Brooklyn Nets player Spencer Dinwiddie said this week that his tokenized investment vehicle will launch on Jan. 13
After nearly three months of delay, despite the threat of the NBA to ban him from the professional basketball league, Spencer Dinwiddie, Brooklyn Nets point guard plans to launch his token-based investment vehicle on Monday, combined with bidding to be selected into the first career All-Star Game.
The Spencer Dinwiddie bond launches January 13th. I’ll also be taking 8 fans to ASW with me. #NBAVote pic.twitter.com/dhXKt0qPqh
— Spencer Dinwiddie (@SDinwiddie_25) January 10, 2020
The Spencer Dinwiddie bond was launched on January 13. The bond will be issued with the help of security token platform Securitize, whose CEO Carlos Domingo announced cooperation on Twitter.
At @securitize we are extremely excited and proud to be the digital transfer agent and technology partner for @SDinwiddie_25 and @DreamFanShares world’s first Professional Athlete Investment Security Token. Innovation takes courage, kudos. https://t.co/F7STPJfWaw
— Carlos Domingo (@carlosdomingo) January 10, 2020
In October that the 26-year-old scheduled to introduce DREAM Fan Shares, a blockchain-based investment platform, where he will sell 90 SD8 coins to allow Dinwiddie to collect up to $ 13.5 million in his three-year guaranteed, $ 34 million upfront contract, as a business loan of sorts. The token owner will then receive monthly payments for the next three years with a base interest of 4.95%.
But Dinwiddie encountered some disagreements with the NBA over this first initiative, which he outlined over the phone on Sunday when Brooklyn came to Orlando to play the game the following night against the Magic.
The NBA was not thrilled with Dinwiddie’s proposal, claiming that the tokenized platform would constitute a violation of the NBA players’ collective bargaining agreement. The third year of his contract is optional. That means investors will earn more dividends in 2021 if Dinwiddie decides to pursue a higher-paying contract elsewhere.

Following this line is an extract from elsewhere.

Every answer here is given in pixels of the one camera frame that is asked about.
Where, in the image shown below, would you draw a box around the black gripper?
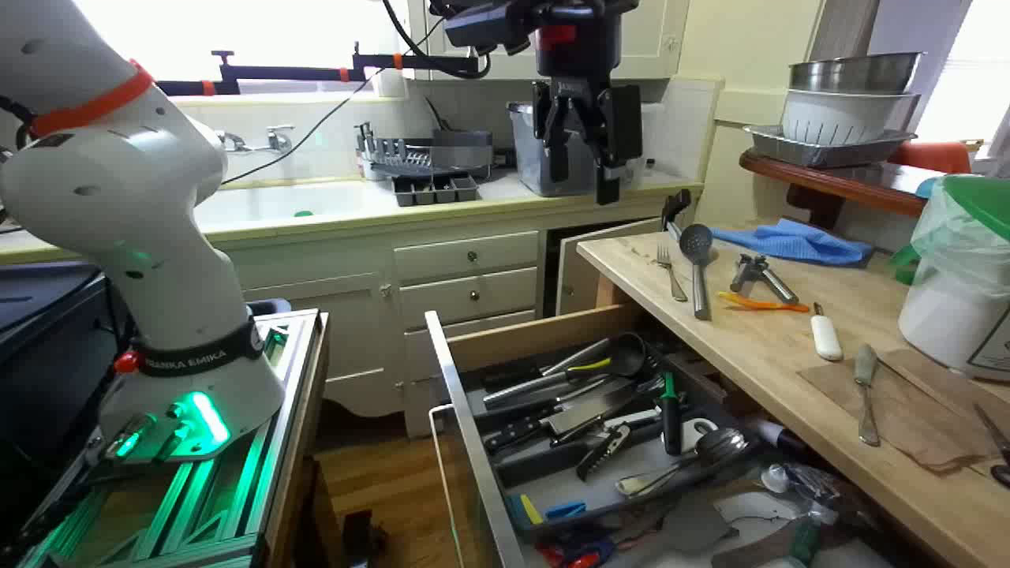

In the past few months, Dinwiddie said, he and his representatives, including a legal team and a Player Association official, have met the league four times and talked three times over the phone about the plan. The NBA even hired reputable law firm Debevoise & Plimpton to sit in on talks. Dinwiddie said that it was never his goal to get the enemy out of the league, nor did he expect complete endorsement of his plans.
According to The Athletic, the tournament is still under review of Dinwiddie’s revised proposal, which means that the platform is not guaranteed to go live on January 13.